Content starts

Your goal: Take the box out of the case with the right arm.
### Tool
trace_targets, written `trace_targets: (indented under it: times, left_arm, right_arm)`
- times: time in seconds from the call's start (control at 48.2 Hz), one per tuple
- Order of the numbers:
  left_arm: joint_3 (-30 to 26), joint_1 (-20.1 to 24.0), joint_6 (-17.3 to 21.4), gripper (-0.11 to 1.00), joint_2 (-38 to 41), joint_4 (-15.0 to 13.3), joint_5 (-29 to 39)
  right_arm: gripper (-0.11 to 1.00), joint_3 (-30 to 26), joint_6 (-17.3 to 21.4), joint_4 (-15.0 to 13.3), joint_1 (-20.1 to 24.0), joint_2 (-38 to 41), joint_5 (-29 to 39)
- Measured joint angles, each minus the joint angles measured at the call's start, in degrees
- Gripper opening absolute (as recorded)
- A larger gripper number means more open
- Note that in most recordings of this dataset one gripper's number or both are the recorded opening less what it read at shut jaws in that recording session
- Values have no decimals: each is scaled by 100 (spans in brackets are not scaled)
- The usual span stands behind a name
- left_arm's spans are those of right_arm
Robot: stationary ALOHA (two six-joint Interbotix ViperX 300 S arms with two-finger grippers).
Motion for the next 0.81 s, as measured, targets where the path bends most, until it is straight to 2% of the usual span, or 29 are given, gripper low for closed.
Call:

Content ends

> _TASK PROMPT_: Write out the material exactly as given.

> _RESULT_:
Your goal: Take the box out of the case with the right arm.
### Tool
trace_targets, written `trace_targets: (indented under it: times, left_arm, right_arm)`
- times: time in seconds from the call's start (control at 48.2 Hz), one per tuple
- Order of the numbers:
  left_arm: joint_3 (-30 to 26), joint_1 (-20.1 to 24.0), joint_6 (-17.3 to 21.4), gripper (-0.11 to 1.00), joint_2 (-38 to 41), joint_4 (-15.0 to 13.3), joint_5 (-29 to 39)
  right_arm: gripper (-0.11 to 1.00), joint_3 (-30 to 26), joint_6 (-17.3 to 21.4), joint_4 (-15.0 to 13.3), joint_1 (-20.1 to 24.0), joint_2 (-38 to 41), joint_5 (-29 to 39)
- Measured joint angles, each minus the joint angles measured at the call's start, in degrees
- Gripper opening absolute (as recorded)
- A larger gripper number means more open
- Note that in most recordings of this dataset one gripper's number or both are the recorded opening less what it read at shut jaws in that recording session
- Values have no decimals: each is scaled by 100 (spans in brackets are not scaled)
- The usual span stands behind a name
- left_arm's spans are those of right_arm
Robot: stationary ALOHA (two six-joint Interbotix ViperX 300 S arms with two-finger grippers).
Motion for the next 0.81 s, as measured, targets where the path bends most, until it is straight to 2% of the usual span, or 29 are given, gripper low for closed.
Call:

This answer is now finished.